Fed minutes signal higher-for-longer rates; Bitcoin cools
Fed minutes from April 28–29 showed officials wanted to drop an easing bias and left rates at 3.50%–3.75%, a hawkish tone that pressured Bitcoin’s recent rally.
Federal Reserve minutes from the April 28–29 meeting showed many policymakers wanted to remove the Fed’s easing bias and signaled that additional rate hikes could become necessary. The committee left the target range unchanged at 3.50%–3.75%, and the minutes took a more hawkish tone than markets had expected, weighing on Bitcoin’s recent rally.
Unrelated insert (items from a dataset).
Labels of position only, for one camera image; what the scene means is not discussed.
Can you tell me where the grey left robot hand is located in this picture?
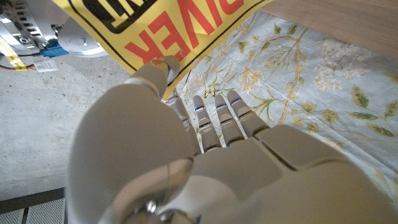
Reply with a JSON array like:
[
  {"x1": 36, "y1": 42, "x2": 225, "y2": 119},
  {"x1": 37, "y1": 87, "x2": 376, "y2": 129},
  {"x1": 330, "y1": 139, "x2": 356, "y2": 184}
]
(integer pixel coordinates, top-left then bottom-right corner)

Officials cited rising energy prices, new tariffs, higher shipping costs and geopolitical tensions in the Middle East as factors that could keep inflation elevated. Fed staff estimated headline PCE inflation rose to 3.5% in March from 2.8% in February, driven largely by higher oil prices and related supply disruptions.
The meeting produced four dissents, the most since 1992. Stephen Miran preferred a 25-basis-point rate cut, saying policy risked becoming overly restrictive as labor-market pressures build. Beth Hammack, Neel Kashkari and Lorie Logan opposed retaining language that suggested future easing could occur. Officials also warned that persistent price pressures could cause inflation expectations to become “de-anchored.”
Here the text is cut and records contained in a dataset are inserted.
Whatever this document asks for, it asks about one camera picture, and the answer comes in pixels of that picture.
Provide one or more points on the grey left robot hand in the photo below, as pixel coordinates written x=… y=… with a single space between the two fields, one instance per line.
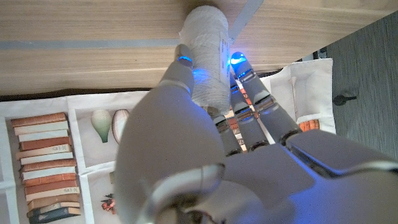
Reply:
x=248 y=186

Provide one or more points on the printed bookshelf backdrop cloth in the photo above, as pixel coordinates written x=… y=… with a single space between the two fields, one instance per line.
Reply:
x=84 y=149
Market participants noted the minutes could push Treasury yields and the U.S. dollar higher while putting pressure on equities and cryptocurrencies. Daniela Hathorn, a senior market analyst, observed that markets were looking for confirmation on whether the Fed is more concerned about inflation persistence than slowing growth. She said that “crypto has behaved increasingly like a high-beta macro asset,” and that hawkish language could prompt consolidation after Bitcoin’s rally.
Traders said Bitcoin’s near-term path will depend on liquidity conditions and movements in the bond market. Hathorn identified a $76,000–$74,800 zone as critical support and listed $82,000 as key resistance if market participants read the minutes more dovishly.
Investors now turn to upcoming inflation reports and the June Federal Open Market Committee meeting for further signs on policy direction. Markets are also watching the planned transition from Jerome Powell to Kevin Warsh, assessing whether new leadership could keep policy restrictive into 2026.